Requirement. Scan the data below for lines holding the word "flat", and copy each line found.

Recorded information.
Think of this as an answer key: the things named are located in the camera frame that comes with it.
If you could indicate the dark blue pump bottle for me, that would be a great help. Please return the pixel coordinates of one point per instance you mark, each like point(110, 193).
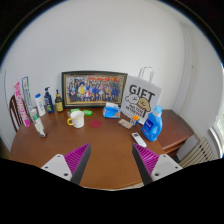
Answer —
point(49, 101)

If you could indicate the dark wooden side table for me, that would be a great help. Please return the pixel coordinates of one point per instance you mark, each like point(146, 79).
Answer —
point(175, 128)

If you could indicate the blue detergent bottle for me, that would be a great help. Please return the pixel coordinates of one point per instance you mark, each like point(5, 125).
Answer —
point(152, 128)

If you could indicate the small puzzle cube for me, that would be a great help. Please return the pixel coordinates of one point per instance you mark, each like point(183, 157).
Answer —
point(134, 120)

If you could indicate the clear green-labelled drink bottle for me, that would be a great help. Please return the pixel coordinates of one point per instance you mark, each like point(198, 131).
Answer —
point(39, 125)

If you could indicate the dark framed group photo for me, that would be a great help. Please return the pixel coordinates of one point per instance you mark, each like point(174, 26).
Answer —
point(93, 88)

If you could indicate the amber yellow-labelled pump bottle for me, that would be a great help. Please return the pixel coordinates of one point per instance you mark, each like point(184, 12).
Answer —
point(59, 104)

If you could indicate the brown wooden chair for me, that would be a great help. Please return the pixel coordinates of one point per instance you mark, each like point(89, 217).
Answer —
point(15, 115)

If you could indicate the white radiator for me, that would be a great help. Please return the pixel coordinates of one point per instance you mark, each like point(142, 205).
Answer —
point(198, 153)

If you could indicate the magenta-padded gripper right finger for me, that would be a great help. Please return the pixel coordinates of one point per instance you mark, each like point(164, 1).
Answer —
point(165, 165)

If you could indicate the pink shuttlecock tube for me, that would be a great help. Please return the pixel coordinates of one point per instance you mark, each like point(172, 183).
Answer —
point(22, 105)

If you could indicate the white remote control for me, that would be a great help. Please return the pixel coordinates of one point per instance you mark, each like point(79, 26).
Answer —
point(139, 139)

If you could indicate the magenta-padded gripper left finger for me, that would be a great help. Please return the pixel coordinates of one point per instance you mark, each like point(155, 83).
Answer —
point(58, 165)

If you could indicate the small snack packet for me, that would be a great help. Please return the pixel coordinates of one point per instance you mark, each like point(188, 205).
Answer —
point(125, 124)

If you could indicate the white bottle with blue cap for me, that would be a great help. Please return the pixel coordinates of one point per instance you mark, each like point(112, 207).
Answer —
point(40, 106)

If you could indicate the white paper gift bag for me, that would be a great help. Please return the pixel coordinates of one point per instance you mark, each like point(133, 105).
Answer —
point(141, 100)

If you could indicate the white green-blue shuttlecock tube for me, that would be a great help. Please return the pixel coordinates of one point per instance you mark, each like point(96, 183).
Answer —
point(27, 95)

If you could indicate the flat round red coaster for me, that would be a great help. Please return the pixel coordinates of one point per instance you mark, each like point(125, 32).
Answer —
point(95, 123)

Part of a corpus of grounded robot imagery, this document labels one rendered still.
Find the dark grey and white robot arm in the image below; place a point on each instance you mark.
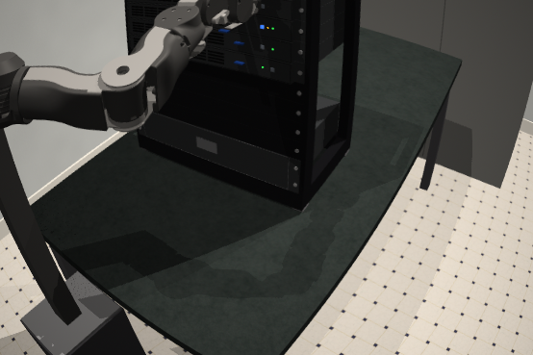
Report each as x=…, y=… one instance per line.
x=57, y=93

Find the black server rack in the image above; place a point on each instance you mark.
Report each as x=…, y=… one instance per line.
x=261, y=132

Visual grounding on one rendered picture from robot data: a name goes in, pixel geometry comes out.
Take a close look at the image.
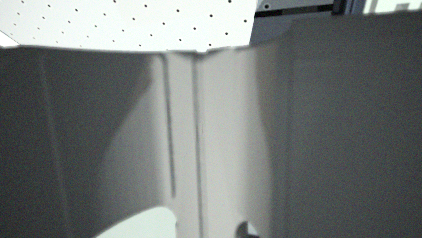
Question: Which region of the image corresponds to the grey flat base plate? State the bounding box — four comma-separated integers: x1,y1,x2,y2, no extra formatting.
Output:
0,0,334,52

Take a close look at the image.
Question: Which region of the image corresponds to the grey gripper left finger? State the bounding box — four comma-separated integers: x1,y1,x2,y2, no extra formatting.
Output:
0,44,207,238

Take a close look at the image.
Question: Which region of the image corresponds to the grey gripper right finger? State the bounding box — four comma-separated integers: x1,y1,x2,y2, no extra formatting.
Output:
200,9,422,238

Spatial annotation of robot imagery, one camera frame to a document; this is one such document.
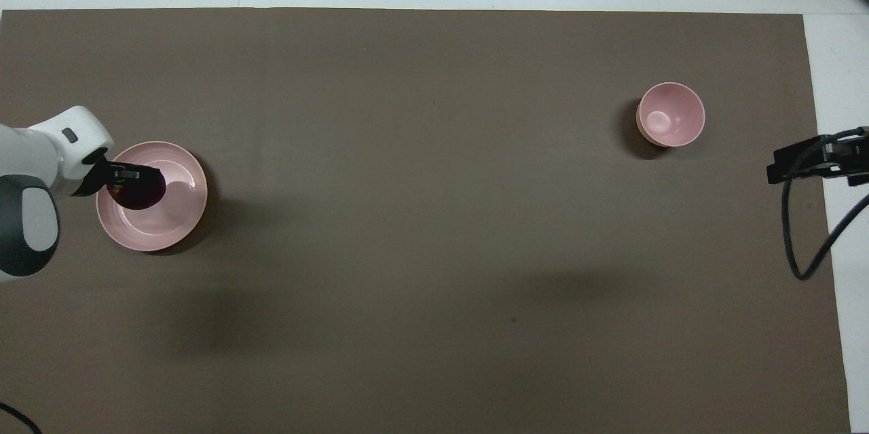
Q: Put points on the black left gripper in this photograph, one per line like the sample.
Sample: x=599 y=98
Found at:
x=94 y=177

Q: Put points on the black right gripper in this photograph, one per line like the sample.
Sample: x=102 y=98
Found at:
x=850 y=164

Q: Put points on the dark red apple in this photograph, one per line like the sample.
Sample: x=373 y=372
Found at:
x=144 y=195

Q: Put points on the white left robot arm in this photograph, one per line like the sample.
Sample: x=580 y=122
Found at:
x=30 y=162

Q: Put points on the pink round plate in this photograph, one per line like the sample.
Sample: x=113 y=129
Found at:
x=178 y=210

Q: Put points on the small pink bowl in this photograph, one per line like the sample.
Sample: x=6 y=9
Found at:
x=671 y=116

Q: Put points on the brown paper table mat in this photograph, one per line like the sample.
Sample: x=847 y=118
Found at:
x=434 y=230

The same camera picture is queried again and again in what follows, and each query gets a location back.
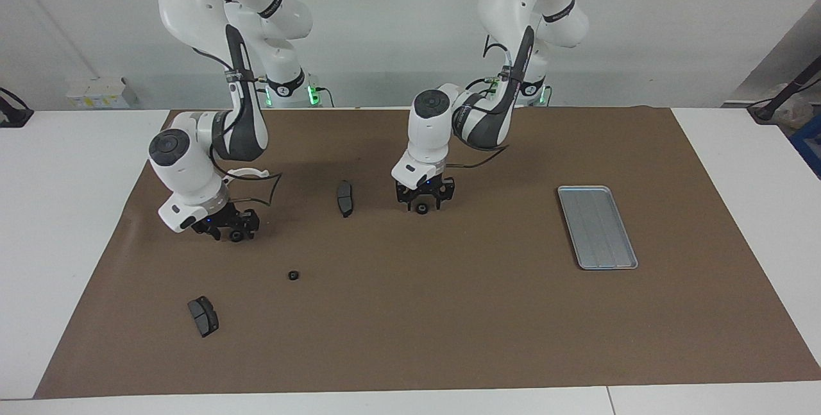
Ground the black stand pole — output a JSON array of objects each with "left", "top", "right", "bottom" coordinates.
[{"left": 747, "top": 56, "right": 821, "bottom": 124}]

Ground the brown table mat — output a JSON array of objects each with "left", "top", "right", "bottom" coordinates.
[{"left": 33, "top": 106, "right": 821, "bottom": 400}]

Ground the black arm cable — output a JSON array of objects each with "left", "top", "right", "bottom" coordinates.
[
  {"left": 446, "top": 33, "right": 514, "bottom": 169},
  {"left": 218, "top": 171, "right": 284, "bottom": 205}
]

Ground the black table clamp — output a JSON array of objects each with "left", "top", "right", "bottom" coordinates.
[{"left": 0, "top": 87, "right": 34, "bottom": 128}]

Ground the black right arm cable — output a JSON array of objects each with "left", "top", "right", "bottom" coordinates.
[{"left": 218, "top": 171, "right": 284, "bottom": 205}]

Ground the long dark grey brake pad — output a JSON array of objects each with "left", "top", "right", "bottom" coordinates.
[{"left": 335, "top": 180, "right": 355, "bottom": 219}]

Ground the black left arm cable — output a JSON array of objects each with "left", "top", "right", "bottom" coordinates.
[{"left": 446, "top": 33, "right": 514, "bottom": 169}]

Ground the grooved dark grey brake pad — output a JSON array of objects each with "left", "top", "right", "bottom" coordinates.
[{"left": 187, "top": 296, "right": 220, "bottom": 338}]

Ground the silver metal tray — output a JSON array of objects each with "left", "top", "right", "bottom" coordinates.
[{"left": 557, "top": 185, "right": 639, "bottom": 271}]

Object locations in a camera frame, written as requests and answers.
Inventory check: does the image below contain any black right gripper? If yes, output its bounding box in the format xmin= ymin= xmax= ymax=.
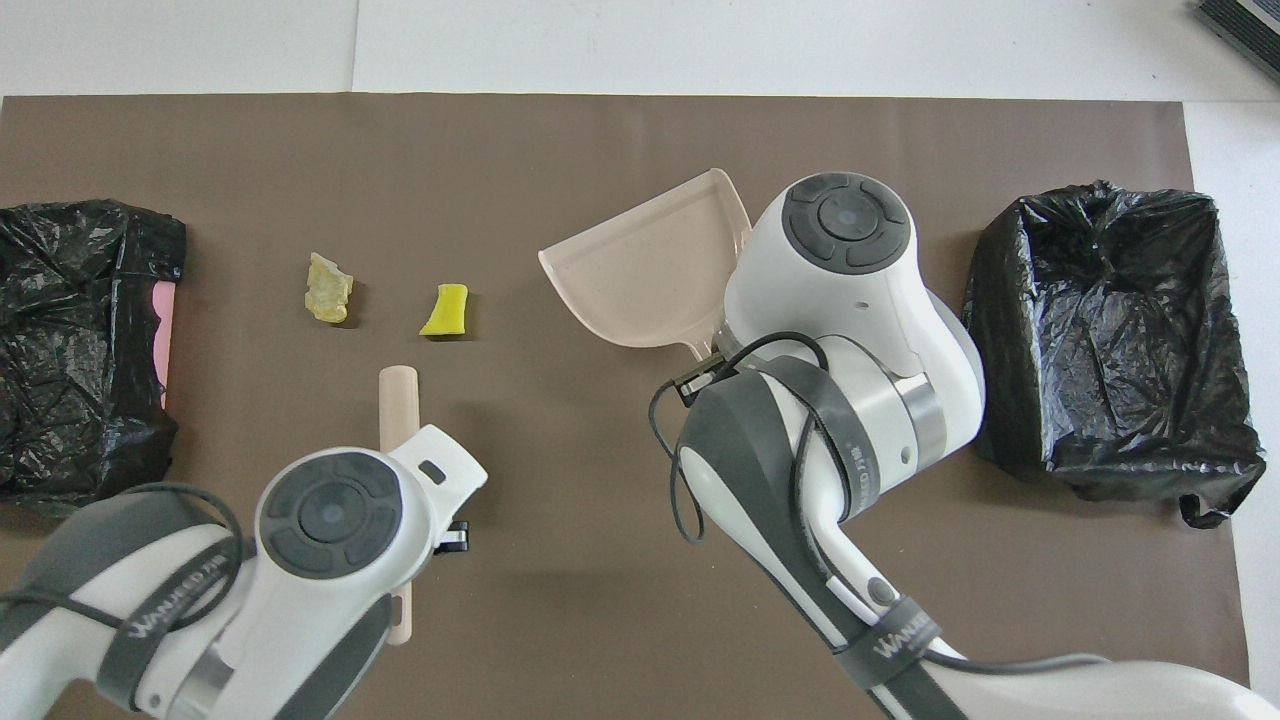
xmin=698 ymin=325 xmax=746 ymax=376

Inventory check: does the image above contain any pale pink plastic dustpan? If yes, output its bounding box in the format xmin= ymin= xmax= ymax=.
xmin=538 ymin=168 xmax=753 ymax=361

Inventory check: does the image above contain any beige brush with black bristles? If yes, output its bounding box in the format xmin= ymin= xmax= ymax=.
xmin=378 ymin=365 xmax=421 ymax=646

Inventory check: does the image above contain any small yellow sponge piece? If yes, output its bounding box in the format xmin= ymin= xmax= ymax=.
xmin=418 ymin=283 xmax=471 ymax=338

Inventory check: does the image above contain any pale crusty bread piece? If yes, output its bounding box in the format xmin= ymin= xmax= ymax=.
xmin=304 ymin=252 xmax=355 ymax=324

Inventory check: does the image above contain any pink bin with black bag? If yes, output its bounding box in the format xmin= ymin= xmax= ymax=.
xmin=0 ymin=198 xmax=188 ymax=518

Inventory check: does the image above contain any brown table mat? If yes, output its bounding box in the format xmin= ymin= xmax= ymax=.
xmin=0 ymin=93 xmax=1253 ymax=720

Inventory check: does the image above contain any dark ribbed device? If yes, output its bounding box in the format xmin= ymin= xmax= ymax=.
xmin=1192 ymin=0 xmax=1280 ymax=86

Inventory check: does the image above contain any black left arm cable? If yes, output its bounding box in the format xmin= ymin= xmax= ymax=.
xmin=0 ymin=483 xmax=246 ymax=626

Solution to the exercise.
If you could indicate the flat round red coaster for me, that would be a great help. Please return the pixel coordinates of one point per instance you mark, each like point(125, 32).
Question: Which region of the image corresponds to the grey flat base plate? State the bounding box — four comma-separated integers: x1,y1,x2,y2, no extra formatting.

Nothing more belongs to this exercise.